■ Exercise
Leave the pictures out and repeat the rest of the data below exactly.

■ Excerpted records
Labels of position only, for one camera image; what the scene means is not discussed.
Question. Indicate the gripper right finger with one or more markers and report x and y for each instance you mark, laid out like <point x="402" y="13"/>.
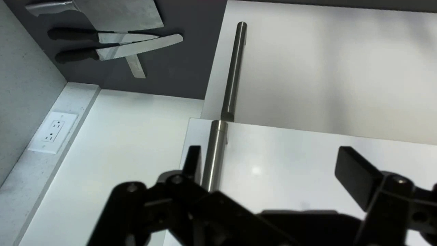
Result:
<point x="389" y="201"/>

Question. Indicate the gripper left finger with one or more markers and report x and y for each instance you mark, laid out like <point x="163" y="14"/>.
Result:
<point x="177" y="212"/>

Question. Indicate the white cabinet door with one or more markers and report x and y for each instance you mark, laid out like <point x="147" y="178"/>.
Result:
<point x="324" y="68"/>
<point x="290" y="164"/>

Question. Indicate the white cabinet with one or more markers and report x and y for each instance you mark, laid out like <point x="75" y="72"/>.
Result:
<point x="324" y="85"/>

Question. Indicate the steel magnetic knife strip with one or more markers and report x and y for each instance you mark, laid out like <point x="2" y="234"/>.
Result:
<point x="136" y="66"/>

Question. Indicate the steel cleaver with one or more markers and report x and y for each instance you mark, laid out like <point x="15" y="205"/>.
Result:
<point x="119" y="13"/>

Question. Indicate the white wall socket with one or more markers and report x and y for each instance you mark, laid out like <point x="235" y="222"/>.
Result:
<point x="53" y="131"/>

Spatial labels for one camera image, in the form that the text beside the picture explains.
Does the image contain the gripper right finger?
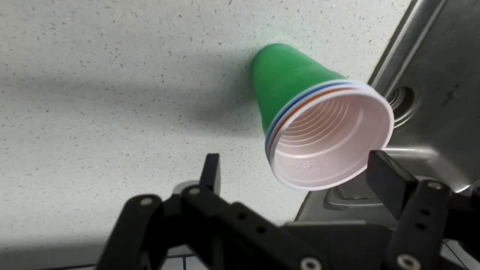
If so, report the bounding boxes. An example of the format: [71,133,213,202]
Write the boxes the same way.
[365,150,480,270]

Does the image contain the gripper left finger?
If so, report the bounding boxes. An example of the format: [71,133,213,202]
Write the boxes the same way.
[96,153,327,270]

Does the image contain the stack of plastic cups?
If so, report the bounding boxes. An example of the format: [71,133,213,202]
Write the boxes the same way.
[250,43,395,191]

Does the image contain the stainless steel sink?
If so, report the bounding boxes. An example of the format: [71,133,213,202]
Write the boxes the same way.
[294,0,480,225]

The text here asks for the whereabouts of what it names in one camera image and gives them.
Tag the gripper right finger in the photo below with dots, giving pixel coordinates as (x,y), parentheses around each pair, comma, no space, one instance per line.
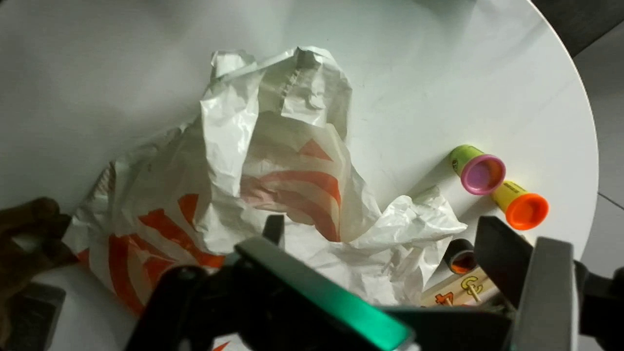
(546,292)

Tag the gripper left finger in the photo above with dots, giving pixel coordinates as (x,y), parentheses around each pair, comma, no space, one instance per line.
(253,297)

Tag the yellow container orange lid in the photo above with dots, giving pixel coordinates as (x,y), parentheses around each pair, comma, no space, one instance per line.
(522,206)

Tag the yellow container purple lid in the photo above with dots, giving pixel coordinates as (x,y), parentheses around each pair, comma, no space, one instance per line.
(475,168)

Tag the peach plush toy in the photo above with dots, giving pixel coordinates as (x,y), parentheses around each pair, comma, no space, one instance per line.
(29,239)

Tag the wooden number puzzle board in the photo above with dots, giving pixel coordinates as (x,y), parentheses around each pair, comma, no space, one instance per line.
(458,291)

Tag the small dark round container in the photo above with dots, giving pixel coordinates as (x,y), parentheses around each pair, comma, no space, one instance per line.
(460,257)

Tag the white plastic bag orange print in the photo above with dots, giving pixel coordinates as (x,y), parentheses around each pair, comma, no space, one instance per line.
(273,195)

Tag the dark grey flat box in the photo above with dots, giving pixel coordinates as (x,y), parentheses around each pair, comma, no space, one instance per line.
(34,317)

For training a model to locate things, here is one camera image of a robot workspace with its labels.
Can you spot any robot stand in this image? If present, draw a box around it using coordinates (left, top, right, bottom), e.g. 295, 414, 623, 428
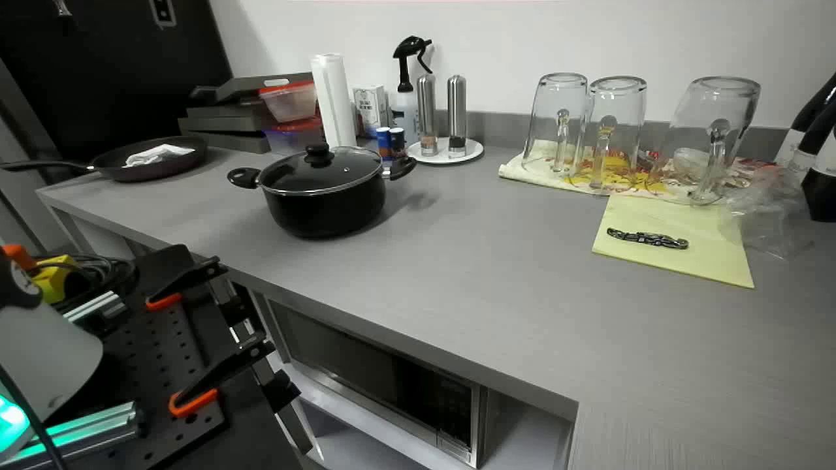
0, 244, 315, 470

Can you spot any stack of dark trays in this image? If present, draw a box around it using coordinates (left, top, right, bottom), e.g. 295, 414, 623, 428
177, 72, 315, 155

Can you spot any clear plastic bag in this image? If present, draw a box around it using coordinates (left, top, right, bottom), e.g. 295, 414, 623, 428
717, 162, 818, 260

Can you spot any patterned dish towel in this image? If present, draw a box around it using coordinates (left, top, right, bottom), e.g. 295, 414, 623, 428
498, 140, 779, 200

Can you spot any microwave door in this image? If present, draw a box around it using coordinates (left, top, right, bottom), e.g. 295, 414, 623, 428
266, 299, 481, 469

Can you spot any large glass mug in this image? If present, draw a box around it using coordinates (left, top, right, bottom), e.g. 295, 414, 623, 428
659, 76, 762, 206

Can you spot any black clamp with orange handle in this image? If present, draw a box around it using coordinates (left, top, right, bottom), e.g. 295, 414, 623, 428
168, 339, 277, 419
144, 256, 229, 311

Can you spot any dark metal bottle opener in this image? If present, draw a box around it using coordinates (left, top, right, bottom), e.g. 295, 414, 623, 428
606, 227, 690, 251

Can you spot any microwave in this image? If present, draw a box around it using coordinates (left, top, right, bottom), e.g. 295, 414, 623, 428
264, 296, 498, 470

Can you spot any yellow cloth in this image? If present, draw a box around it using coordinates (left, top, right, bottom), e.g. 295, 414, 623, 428
592, 194, 756, 289

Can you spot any steel mill with light filling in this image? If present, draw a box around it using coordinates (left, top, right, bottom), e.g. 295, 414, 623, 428
416, 73, 439, 157

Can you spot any black pot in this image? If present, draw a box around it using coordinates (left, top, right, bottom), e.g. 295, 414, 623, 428
227, 146, 418, 240

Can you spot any plastic container with red lid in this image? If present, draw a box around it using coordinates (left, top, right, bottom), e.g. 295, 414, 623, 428
259, 80, 319, 123

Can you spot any small white carton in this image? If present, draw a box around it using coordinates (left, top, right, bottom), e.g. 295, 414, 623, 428
352, 84, 390, 138

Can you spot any white crumpled cloth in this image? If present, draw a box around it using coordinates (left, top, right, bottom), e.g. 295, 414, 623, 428
122, 144, 196, 168

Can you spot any plastic container with blue lid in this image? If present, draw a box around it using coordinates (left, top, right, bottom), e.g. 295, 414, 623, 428
264, 117, 326, 156

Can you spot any glass lid with black knob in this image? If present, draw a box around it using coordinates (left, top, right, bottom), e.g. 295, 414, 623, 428
259, 142, 384, 196

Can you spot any black frying pan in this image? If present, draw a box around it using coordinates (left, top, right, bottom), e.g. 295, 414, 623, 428
0, 135, 210, 183

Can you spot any white plate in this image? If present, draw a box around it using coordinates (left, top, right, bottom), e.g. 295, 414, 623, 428
407, 136, 485, 165

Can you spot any black cable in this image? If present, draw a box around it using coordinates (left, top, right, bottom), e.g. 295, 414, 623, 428
64, 253, 139, 296

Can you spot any white paper towel roll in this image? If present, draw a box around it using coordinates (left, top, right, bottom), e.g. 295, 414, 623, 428
310, 53, 359, 149

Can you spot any spray bottle with black trigger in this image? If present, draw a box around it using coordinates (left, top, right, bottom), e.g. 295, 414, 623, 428
388, 35, 434, 148

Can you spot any steel mill with dark filling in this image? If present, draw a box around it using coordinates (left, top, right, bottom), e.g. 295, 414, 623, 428
447, 74, 468, 159

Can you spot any yellow box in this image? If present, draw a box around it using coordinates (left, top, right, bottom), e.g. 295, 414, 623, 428
31, 254, 80, 305

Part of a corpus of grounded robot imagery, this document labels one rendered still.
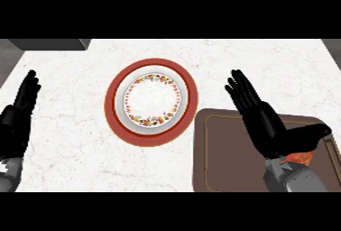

■ Written answer
Labels of position only, for one camera image; what the scene means is not discussed.
Question. Indicate the gripper right finger with one or more markers and report x and y for each instance you mark, laid out like <point x="402" y="13"/>.
Result:
<point x="389" y="201"/>

Question. Indicate the gripper left finger with one or more markers and report x and y for each instance you mark, laid out like <point x="163" y="14"/>.
Result:
<point x="177" y="212"/>

Question. Indicate the white cabinet door with one or more markers and report x and y for each instance you mark, laid out like <point x="147" y="178"/>.
Result:
<point x="324" y="68"/>
<point x="290" y="164"/>

Question. Indicate the white cabinet with one or more markers and report x and y for each instance you mark, laid out like <point x="75" y="72"/>.
Result:
<point x="324" y="85"/>

Question. Indicate the steel magnetic knife strip with one or more markers and report x and y for each instance you mark, laid out like <point x="2" y="234"/>.
Result:
<point x="136" y="66"/>

Question. Indicate the steel cleaver with one or more markers and report x and y for each instance you mark, laid out like <point x="15" y="205"/>.
Result:
<point x="119" y="13"/>

Question. Indicate the white wall socket with one or more markers and report x and y for each instance you mark, laid out like <point x="235" y="222"/>.
Result:
<point x="53" y="131"/>

Spatial labels for one camera image, in the form that the text beside the picture explains.
Does the image contain the gripper right finger?
If so, report the bounding boxes. An example of the format: [71,133,213,202]
Write the boxes the same way.
[365,150,480,270]

Does the image contain the gripper left finger?
If so, report the bounding boxes. An example of the format: [71,133,213,202]
Write the boxes the same way.
[96,153,327,270]

Does the image contain the stack of plastic cups?
If so, report the bounding boxes. An example of the format: [71,133,213,202]
Write the boxes the same way.
[250,43,395,191]

Does the image contain the stainless steel sink?
If so, report the bounding boxes. An example of the format: [71,133,213,202]
Write the boxes the same way.
[294,0,480,225]

The text here asks for the whereabouts of what it names in one camera image and gives them.
Tag the gripper right finger in the photo below with dots, giving pixel coordinates as (x,y), parentheses around each pair, comma, no space, one instance per line.
(546,292)

Tag the gripper left finger in the photo above with dots, giving pixel coordinates as (x,y), parentheses around each pair, comma, no space, one instance per line.
(253,297)

Tag the yellow container orange lid in the photo above with dots, giving pixel coordinates as (x,y), parentheses around each pair, comma, no space, one instance per line.
(522,206)

Tag the yellow container purple lid in the photo above with dots, giving pixel coordinates as (x,y), parentheses around each pair, comma, no space, one instance per line.
(475,168)

Tag the peach plush toy in the photo above with dots, giving pixel coordinates as (x,y), parentheses around each pair, comma, no space, one instance per line.
(29,239)

Tag the wooden number puzzle board in the photo above with dots, giving pixel coordinates as (x,y), parentheses around each pair, comma, no space, one instance per line.
(458,291)

Tag the small dark round container in the photo above with dots, giving pixel coordinates as (x,y), parentheses around each pair, comma, no space, one instance per line.
(460,257)

Tag the white plastic bag orange print in the photo above with dots, giving pixel coordinates as (x,y), parentheses around each pair, comma, no space, one instance per line.
(273,195)

Tag the dark grey flat box in the photo above with dots, giving pixel coordinates as (x,y), parentheses around each pair, comma, no space, one instance per line.
(34,317)

For training a model to locate things, here is one camera image of a robot workspace with its labels.
Can you spot any robot stand in this image? If present, draw a box around it using coordinates (left, top, right, bottom), e.g. 295, 414, 623, 428
0, 244, 315, 470

Can you spot any stack of dark trays in this image? If present, draw a box around it using coordinates (left, top, right, bottom), e.g. 295, 414, 623, 428
177, 72, 315, 155

Can you spot any clear plastic bag in this image? If present, draw a box around it using coordinates (left, top, right, bottom), e.g. 295, 414, 623, 428
717, 162, 818, 260

Can you spot any patterned dish towel in this image? If present, draw a box around it using coordinates (left, top, right, bottom), e.g. 295, 414, 623, 428
498, 140, 779, 200

Can you spot any microwave door in this image? If present, draw a box around it using coordinates (left, top, right, bottom), e.g. 295, 414, 623, 428
266, 299, 481, 469

Can you spot any large glass mug in this image? If present, draw a box around it using coordinates (left, top, right, bottom), e.g. 295, 414, 623, 428
659, 76, 762, 206

Can you spot any black clamp with orange handle in this image? If present, draw a box around it using coordinates (left, top, right, bottom), e.g. 295, 414, 623, 428
168, 339, 277, 419
144, 256, 229, 311

Can you spot any dark metal bottle opener in this image? If present, draw a box around it using coordinates (left, top, right, bottom), e.g. 295, 414, 623, 428
606, 227, 690, 251

Can you spot any microwave in this image? If present, draw a box around it using coordinates (left, top, right, bottom), e.g. 295, 414, 623, 428
264, 296, 498, 470

Can you spot any yellow cloth in this image? If present, draw a box around it using coordinates (left, top, right, bottom), e.g. 295, 414, 623, 428
592, 194, 756, 289

Can you spot any steel mill with light filling in this image? If present, draw a box around it using coordinates (left, top, right, bottom), e.g. 295, 414, 623, 428
416, 73, 439, 157

Can you spot any black pot in this image? If present, draw a box around it using coordinates (left, top, right, bottom), e.g. 295, 414, 623, 428
227, 146, 418, 240

Can you spot any plastic container with red lid in this image? If present, draw a box around it using coordinates (left, top, right, bottom), e.g. 295, 414, 623, 428
259, 80, 319, 123

Can you spot any small white carton in this image? If present, draw a box around it using coordinates (left, top, right, bottom), e.g. 295, 414, 623, 428
352, 84, 390, 138

Can you spot any white crumpled cloth in this image? If present, draw a box around it using coordinates (left, top, right, bottom), e.g. 295, 414, 623, 428
122, 144, 196, 168

Can you spot any plastic container with blue lid in this image? If present, draw a box around it using coordinates (left, top, right, bottom), e.g. 295, 414, 623, 428
264, 117, 326, 156

Can you spot any glass lid with black knob in this image? If present, draw a box around it using coordinates (left, top, right, bottom), e.g. 295, 414, 623, 428
259, 142, 384, 196

Can you spot any black frying pan in this image? If present, draw a box around it using coordinates (left, top, right, bottom), e.g. 295, 414, 623, 428
0, 135, 210, 183

Can you spot any white plate in this image? If present, draw a box around it using coordinates (left, top, right, bottom), e.g. 295, 414, 623, 428
407, 136, 485, 165

Can you spot any black cable in this image? If present, draw a box around it using coordinates (left, top, right, bottom), e.g. 295, 414, 623, 428
64, 253, 139, 296

Can you spot any white paper towel roll in this image? If present, draw a box around it using coordinates (left, top, right, bottom), e.g. 295, 414, 623, 428
310, 53, 359, 149

Can you spot any spray bottle with black trigger in this image? If present, draw a box around it using coordinates (left, top, right, bottom), e.g. 295, 414, 623, 428
388, 35, 434, 148

Can you spot any steel mill with dark filling in this image? If present, draw a box around it using coordinates (left, top, right, bottom), e.g. 295, 414, 623, 428
447, 74, 468, 159

Can you spot any yellow box in this image? If present, draw a box around it using coordinates (left, top, right, bottom), e.g. 295, 414, 623, 428
31, 254, 80, 305

Part of a corpus of grounded robot imagery, this document labels one rendered still.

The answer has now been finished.